[What the task asks]
With pictures omitted, restate the data word for word.

[Information supplied]
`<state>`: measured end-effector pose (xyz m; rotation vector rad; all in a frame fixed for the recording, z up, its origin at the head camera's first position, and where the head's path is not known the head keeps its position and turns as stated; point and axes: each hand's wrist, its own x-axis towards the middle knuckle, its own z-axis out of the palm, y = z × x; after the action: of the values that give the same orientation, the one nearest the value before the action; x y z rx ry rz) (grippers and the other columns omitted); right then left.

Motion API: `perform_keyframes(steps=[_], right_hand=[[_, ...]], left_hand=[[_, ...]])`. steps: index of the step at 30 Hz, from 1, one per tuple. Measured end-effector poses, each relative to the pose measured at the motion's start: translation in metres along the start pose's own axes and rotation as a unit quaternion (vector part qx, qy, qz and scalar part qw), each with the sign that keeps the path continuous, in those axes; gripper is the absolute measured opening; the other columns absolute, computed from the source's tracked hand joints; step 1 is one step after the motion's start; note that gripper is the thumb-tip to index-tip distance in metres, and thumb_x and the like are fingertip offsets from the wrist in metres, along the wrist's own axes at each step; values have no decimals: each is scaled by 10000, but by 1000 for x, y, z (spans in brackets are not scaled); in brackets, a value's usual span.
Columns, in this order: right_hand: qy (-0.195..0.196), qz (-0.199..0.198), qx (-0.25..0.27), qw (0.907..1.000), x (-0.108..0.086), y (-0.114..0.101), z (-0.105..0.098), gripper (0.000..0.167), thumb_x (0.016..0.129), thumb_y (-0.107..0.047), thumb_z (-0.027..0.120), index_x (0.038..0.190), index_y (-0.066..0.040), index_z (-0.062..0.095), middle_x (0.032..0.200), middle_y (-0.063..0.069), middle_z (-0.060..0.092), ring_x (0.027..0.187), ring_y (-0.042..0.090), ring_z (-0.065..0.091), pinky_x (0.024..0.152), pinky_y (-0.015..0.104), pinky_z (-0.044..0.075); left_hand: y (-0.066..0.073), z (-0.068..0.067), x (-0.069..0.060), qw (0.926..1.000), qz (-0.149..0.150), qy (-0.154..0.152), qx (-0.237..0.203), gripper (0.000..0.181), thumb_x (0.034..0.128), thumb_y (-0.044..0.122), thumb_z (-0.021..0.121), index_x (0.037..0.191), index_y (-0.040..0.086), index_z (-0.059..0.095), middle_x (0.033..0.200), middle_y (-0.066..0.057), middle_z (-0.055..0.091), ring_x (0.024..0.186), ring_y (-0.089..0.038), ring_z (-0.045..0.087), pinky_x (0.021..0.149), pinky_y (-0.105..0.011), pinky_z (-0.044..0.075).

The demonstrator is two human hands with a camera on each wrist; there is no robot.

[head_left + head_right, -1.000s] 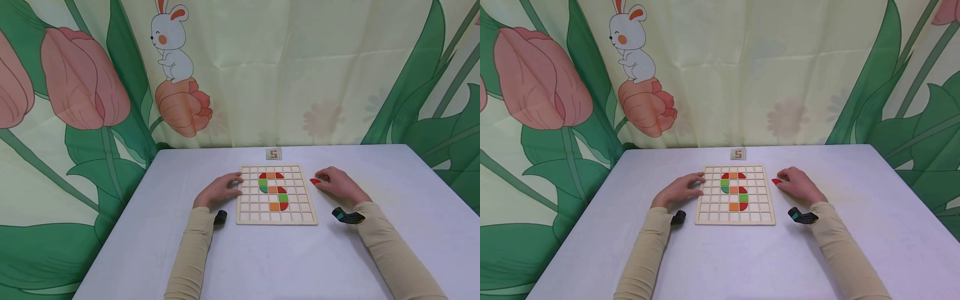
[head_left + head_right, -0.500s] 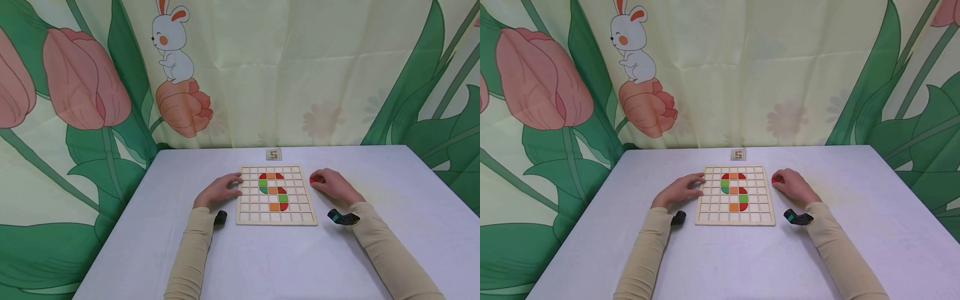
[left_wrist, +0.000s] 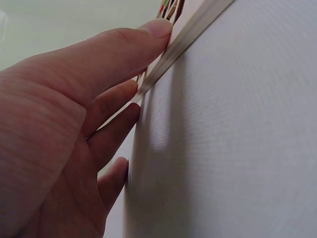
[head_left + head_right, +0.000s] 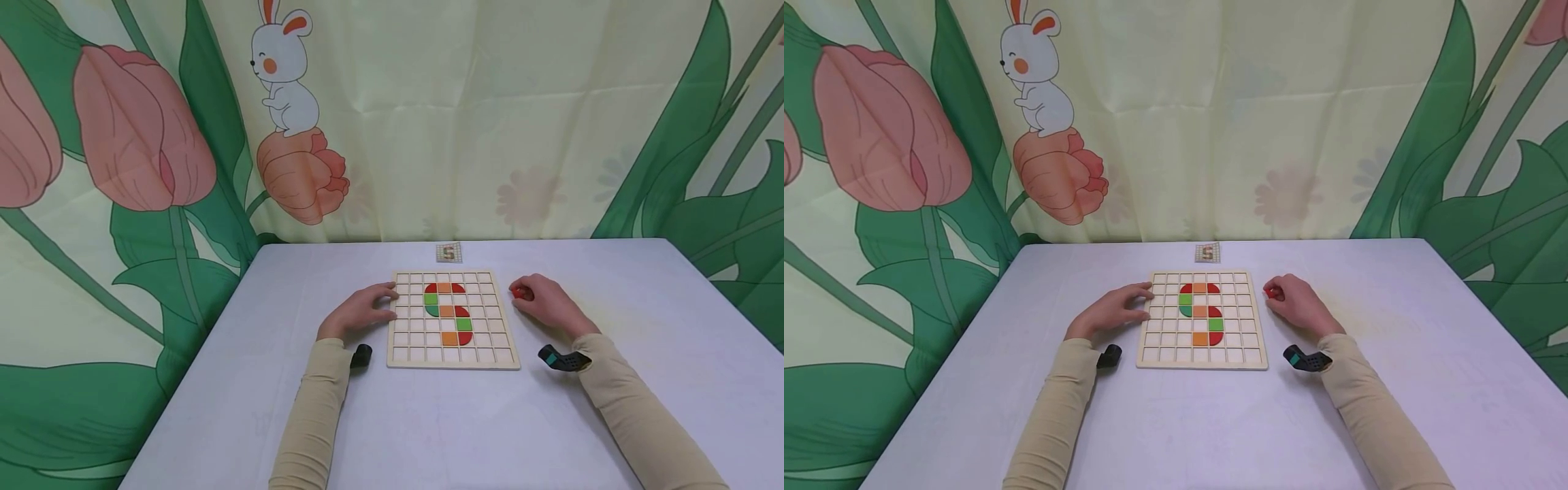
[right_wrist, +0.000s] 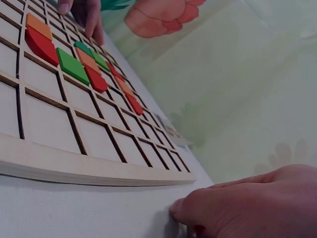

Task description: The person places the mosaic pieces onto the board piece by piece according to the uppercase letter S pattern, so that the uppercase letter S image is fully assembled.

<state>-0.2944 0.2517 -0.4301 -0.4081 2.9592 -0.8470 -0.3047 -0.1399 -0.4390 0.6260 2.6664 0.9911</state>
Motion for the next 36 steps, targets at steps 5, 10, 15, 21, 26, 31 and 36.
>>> perform_keyframes(steps=[5,10,15,21,26,31,36], right_hand=[[-291,-102,32,9995,-4,2,-1,394,899,-169,707,1230,26,621,1060,126,599,913,253,533,805,392,482],[-534,-36,156,9984,-8,2,-5,459,882,-201,734,1266,18,609,1055,109,590,928,250,524,787,363,487],[-667,-72,242,9975,-10,2,-8,415,876,-176,736,1243,-9,635,1026,79,586,908,235,514,763,333,482],[-585,-92,255,9979,-10,3,-7,324,890,-178,724,1170,-24,670,1035,85,610,906,235,515,765,332,483],[-597,-72,158,9981,-10,4,-5,343,897,-181,718,1192,-16,662,1032,91,598,912,238,518,777,352,494],[-310,-225,201,9991,-11,-4,-5,270,915,-151,690,1154,-24,679,1040,91,630,912,236,543,796,372,494],[-82,-520,589,9969,-13,-39,3,247,908,-127,701,1136,-35,682,1068,109,622,921,241,575,781,356,515]], left_hand=[[1,0,0,10000,-37,11,21,435,882,230,744,1284,121,616,1532,19,399,1436,-176,304,1164,-341,276],[2,0,-1,10000,-87,-11,39,442,883,237,743,1290,122,612,1535,20,395,1438,-179,302,1164,-344,276],[1,0,-1,10000,-69,-15,28,443,883,237,743,1290,123,611,1534,17,397,1437,-182,304,1165,-345,275],[2,-1,-1,10000,-69,-13,41,446,884,242,742,1293,124,610,1535,20,395,1437,-178,303,1166,-341,272],[3,0,-2,10000,-71,31,15,435,882,240,745,1281,126,615,1530,18,403,1435,-180,307,1165,-343,275],[3,0,-2,10000,-98,7,-1,437,885,237,742,1289,133,613,1533,32,397,1438,-166,299,1164,-331,273],[2,0,-2,9999,-124,23,4,436,884,237,743,1288,137,616,1530,42,401,1437,-162,299,1162,-331,275]])
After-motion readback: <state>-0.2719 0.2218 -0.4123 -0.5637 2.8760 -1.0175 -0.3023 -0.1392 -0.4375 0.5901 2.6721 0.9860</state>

[Result below]
`<state>`: measured end-effector pose (xyz m; rotation vector rad; all in a frame fixed for the recording, z up, its origin at the head camera's first position, and where the head's path is not known the head keeps its position and turns as stated; point and axes: each hand's wrist, its own x-axis towards the middle knuckle, its own z-axis out of the palm, y = z × x; after the action: of the values that give the same orientation, the one nearest the value before the action; x y z rx ry rz) (grippers and the other columns omitted); right then left.

Motion API: `perform_keyframes(steps=[_], right_hand=[[_, ...]], left_hand=[[_, ...]])`. steps: index of the step at 30 Hz, from 1, one per tuple. Measured end-effector poses, each relative to the pose measured at the motion's start: translation in metres along the start pose's own axes and rotation as a unit quaternion (vector part qx, qy, qz and scalar part qw), each with the sign that keeps the path continuous, in those axes; gripper is the absolute measured opening; the other columns absolute, computed from the source's tracked hand joints; step 1 is one step after the motion's start; note that gripper is the thumb-tip to index-tip distance in metres, and thumb_x and the like are fingertip offsets from the wrist in metres, along the wrist's own axes at each step; values have no decimals: each is scaled by 10000, but by 1000 for x, y, z (spans in brackets are not scaled); in brackets, a value's usual span.
Columns, in this order: right_hand: qy (-0.195..0.196), qz (-0.199..0.198), qx (-0.25..0.27), qw (0.907..1.000), x (-0.108..0.086), y (-0.114..0.101), z (-0.105..0.098), gripper (0.000..0.167), thumb_x (0.016..0.129), thumb_y (-0.107..0.047), thumb_z (-0.027..0.120), index_x (0.038..0.190), index_y (-0.066..0.040), index_z (-0.062..0.095), middle_x (0.032..0.200), middle_y (-0.063..0.069), middle_z (-0.060..0.092), ring_x (0.027..0.187), ring_y (-0.042..0.090), ring_z (-0.065..0.091), pinky_x (0.024..0.152), pinky_y (-0.015..0.104), pinky_z (-0.044..0.075); left_hand: y (-0.066..0.073), z (-0.068..0.067), x (-0.069..0.060), qw (0.926..1.000), qz (-0.149..0.150), qy (-0.154..0.152), qx (-0.237..0.203), gripper (0.000..0.181), thumb_x (0.034..0.128), thumb_y (-0.044..0.122), thumb_z (-0.021..0.121), index_x (0.037..0.191), index_y (-0.040..0.086), index_z (-0.059..0.095), middle_x (0.033..0.200), middle_y (-0.066..0.057), middle_z (-0.055..0.091), ring_x (0.024..0.186), ring_y (-0.089..0.038), ring_z (-0.045..0.087), pinky_x (0.021..0.149), pinky_y (-0.105..0.011), pinky_z (-0.044..0.075).

The demonstrator is two human hands with a camera on each wrist; there is no robot.

[head_left + head_right, -1.000s] 
[head_left + head_right, -0.500s] 
[left_wrist, +0.000s] 
[head_left + head_right, +0.000s] 
[right_wrist, +0.000s] 

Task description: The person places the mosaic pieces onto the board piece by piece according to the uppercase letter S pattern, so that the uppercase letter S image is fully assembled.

<state>-0.2944 0.2517 -0.4301 -0.4081 2.9592 -0.8470 -0.3047 -0.1399 -0.4390 0.6260 2.6664 0.9911</state>
Motion for the next 36 steps, targets at steps 5, 10, 15, 21, 26, 31 and 36.
>>> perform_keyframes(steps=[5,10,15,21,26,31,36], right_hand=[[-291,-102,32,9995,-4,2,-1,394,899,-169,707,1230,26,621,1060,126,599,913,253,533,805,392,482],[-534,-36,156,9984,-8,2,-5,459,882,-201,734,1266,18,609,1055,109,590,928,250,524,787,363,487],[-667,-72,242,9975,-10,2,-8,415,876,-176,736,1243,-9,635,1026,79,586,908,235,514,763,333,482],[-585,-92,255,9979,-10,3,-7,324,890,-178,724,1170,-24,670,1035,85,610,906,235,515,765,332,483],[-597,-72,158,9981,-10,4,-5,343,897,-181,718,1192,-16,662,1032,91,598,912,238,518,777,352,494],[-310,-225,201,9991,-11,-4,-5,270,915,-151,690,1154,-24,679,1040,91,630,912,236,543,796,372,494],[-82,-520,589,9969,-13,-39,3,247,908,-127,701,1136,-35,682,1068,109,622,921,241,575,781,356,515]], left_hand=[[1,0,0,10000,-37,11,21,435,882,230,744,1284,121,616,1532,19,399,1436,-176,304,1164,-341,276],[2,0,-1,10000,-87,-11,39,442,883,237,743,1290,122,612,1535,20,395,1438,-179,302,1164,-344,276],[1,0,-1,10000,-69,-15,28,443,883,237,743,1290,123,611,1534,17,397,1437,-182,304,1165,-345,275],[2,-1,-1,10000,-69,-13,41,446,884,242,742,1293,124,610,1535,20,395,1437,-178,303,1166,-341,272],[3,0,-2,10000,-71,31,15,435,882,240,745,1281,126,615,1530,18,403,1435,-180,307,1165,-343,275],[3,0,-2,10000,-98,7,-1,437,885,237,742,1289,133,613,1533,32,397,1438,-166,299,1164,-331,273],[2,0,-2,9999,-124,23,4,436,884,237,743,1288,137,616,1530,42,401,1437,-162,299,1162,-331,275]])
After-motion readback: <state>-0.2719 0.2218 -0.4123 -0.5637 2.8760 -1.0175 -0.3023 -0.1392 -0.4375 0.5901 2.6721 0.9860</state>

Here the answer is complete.